A company's performance may, for example, be presented with reference to its strategies and broader goals. Companies are expected to describe how non-financial issues relate to its long term strategy, principal risks and policies.

It may be relevant for a company to clearly explain, as appropriate, scope and boundaries of the information disclosed, in particular if certain information only concerns one or several segments of a company, or excludes specific segments.

Companies should also explain key internals of the information disclosed, for instance, measurement methods, underlying assumptions, sources, etc.

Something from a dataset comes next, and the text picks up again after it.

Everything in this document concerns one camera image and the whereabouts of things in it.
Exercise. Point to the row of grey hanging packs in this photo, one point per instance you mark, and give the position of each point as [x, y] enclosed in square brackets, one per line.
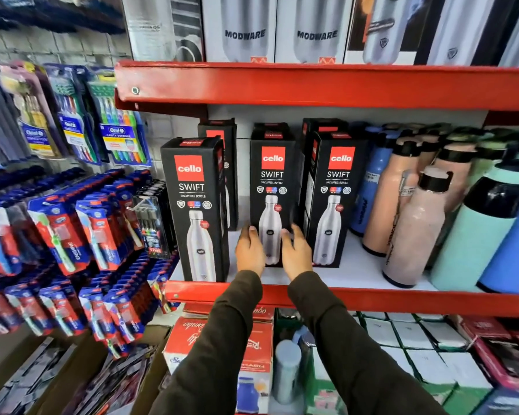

The non-financial statement is not merely about providing lists of key performance indicators (KPIs). In order to properly understand a company's development, performance, position and impact, both qualitative and quantitative information should be disclosed. While quantitative information may be an effective mean to report non-financial information (i.e.: KPIs, targets,...), qualitative information provides appropriate context and improves the overall usefulness and understandability of the non-financial information  disclosed. A combinaison of narrative reporting, quantitative information and visual presentation supports enhances communication effectiveness and transparency.

A company which discloses a KPI may enhance transparency by providing information on: its purpose and link to the company strategy; definitions and methodology; source, assumptions and limitations; scope of activities concerned; benchmarks; targets; trends; changes in methodologies (if any); qualitative explanations of past and foreseen performance.